◆ **Task requirements**: Look through the entries below. Report each line that has the word "letter" in it.

◆ **Entries shown**:
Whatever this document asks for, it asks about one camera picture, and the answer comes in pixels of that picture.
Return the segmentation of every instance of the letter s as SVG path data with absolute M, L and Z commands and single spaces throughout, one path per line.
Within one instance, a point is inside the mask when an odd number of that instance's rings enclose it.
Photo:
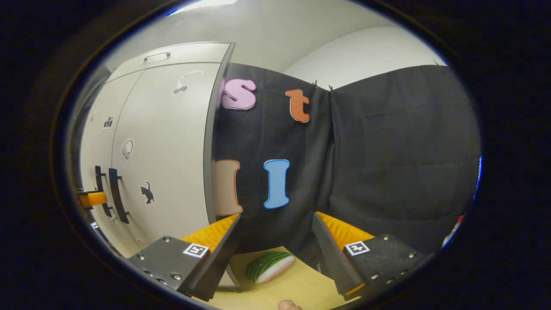
M 224 86 L 227 95 L 222 96 L 222 106 L 226 109 L 248 110 L 256 104 L 256 90 L 253 81 L 247 79 L 232 79 Z

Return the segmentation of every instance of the cabinet handle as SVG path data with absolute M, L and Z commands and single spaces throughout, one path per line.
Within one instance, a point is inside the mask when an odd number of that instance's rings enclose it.
M 96 183 L 97 183 L 97 185 L 98 185 L 98 191 L 104 191 L 104 190 L 103 190 L 103 181 L 101 180 L 101 177 L 106 177 L 106 178 L 107 178 L 107 176 L 105 175 L 105 173 L 102 173 L 102 172 L 101 172 L 101 167 L 100 167 L 100 166 L 96 166 L 95 168 L 96 168 Z M 109 210 L 111 210 L 113 207 L 108 206 L 108 205 L 107 205 L 107 202 L 104 203 L 104 204 L 101 204 L 101 205 L 102 205 L 103 208 L 104 208 L 105 215 L 107 215 L 107 216 L 109 216 L 109 217 L 113 217 L 113 216 L 111 215 L 111 211 L 109 211 Z
M 147 61 L 147 59 L 151 56 L 157 56 L 157 55 L 162 55 L 162 54 L 166 54 L 166 58 L 170 57 L 170 52 L 162 52 L 162 53 L 157 53 L 157 54 L 153 54 L 153 55 L 149 55 L 147 56 L 146 58 L 143 59 L 143 61 Z
M 130 212 L 125 211 L 125 207 L 122 206 L 121 192 L 118 189 L 118 181 L 122 180 L 120 175 L 117 175 L 117 169 L 109 168 L 109 184 L 111 185 L 111 195 L 113 196 L 113 202 L 117 209 L 118 217 L 121 222 L 130 224 L 127 215 Z

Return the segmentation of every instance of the orange object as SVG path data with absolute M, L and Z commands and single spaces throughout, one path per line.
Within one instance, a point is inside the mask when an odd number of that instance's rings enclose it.
M 102 191 L 98 193 L 81 193 L 78 195 L 78 198 L 84 209 L 92 209 L 93 206 L 107 202 L 107 195 Z
M 214 249 L 218 246 L 222 238 L 226 235 L 226 232 L 230 229 L 231 225 L 235 222 L 239 214 L 228 216 L 227 218 L 214 222 L 207 227 L 201 228 L 198 231 L 183 237 L 181 240 L 189 243 L 195 243 L 204 247 L 209 247 L 210 252 L 214 252 Z
M 304 104 L 309 104 L 310 99 L 303 95 L 302 89 L 288 90 L 285 92 L 285 95 L 291 97 L 289 111 L 293 119 L 298 122 L 308 122 L 310 120 L 310 115 L 304 113 Z
M 337 218 L 321 212 L 318 212 L 317 214 L 320 216 L 321 220 L 323 220 L 325 226 L 327 226 L 329 233 L 331 233 L 331 236 L 333 237 L 339 247 L 339 250 L 341 251 L 347 244 L 375 238 L 375 236 L 368 234 L 363 230 L 356 228 Z

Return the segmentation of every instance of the white sticker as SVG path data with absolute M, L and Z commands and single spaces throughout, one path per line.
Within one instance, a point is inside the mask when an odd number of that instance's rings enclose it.
M 132 156 L 133 150 L 134 150 L 134 139 L 131 139 L 131 138 L 126 139 L 126 141 L 122 144 L 122 147 L 121 147 L 121 155 L 126 160 L 130 160 L 130 156 Z
M 187 247 L 186 250 L 183 251 L 184 254 L 195 256 L 195 257 L 203 257 L 205 253 L 207 252 L 208 247 L 204 247 L 199 244 L 192 243 L 189 247 Z
M 362 241 L 347 244 L 345 245 L 345 247 L 352 256 L 370 251 L 369 248 Z

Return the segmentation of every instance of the blue letter i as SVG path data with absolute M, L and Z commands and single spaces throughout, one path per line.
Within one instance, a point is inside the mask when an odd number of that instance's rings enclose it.
M 268 172 L 268 200 L 264 203 L 266 209 L 283 207 L 289 203 L 285 195 L 285 178 L 289 161 L 286 159 L 272 159 L 264 163 L 264 170 Z

◆ **Your response**:
Return the segmentation of every instance of the letter s as SVG path data with absolute M, L and Z commands and single spaces throughout, one path per line.
Return the segmentation of every instance of the blue letter i as SVG path data with absolute M, L and Z commands and single spaces throughout, one path per line.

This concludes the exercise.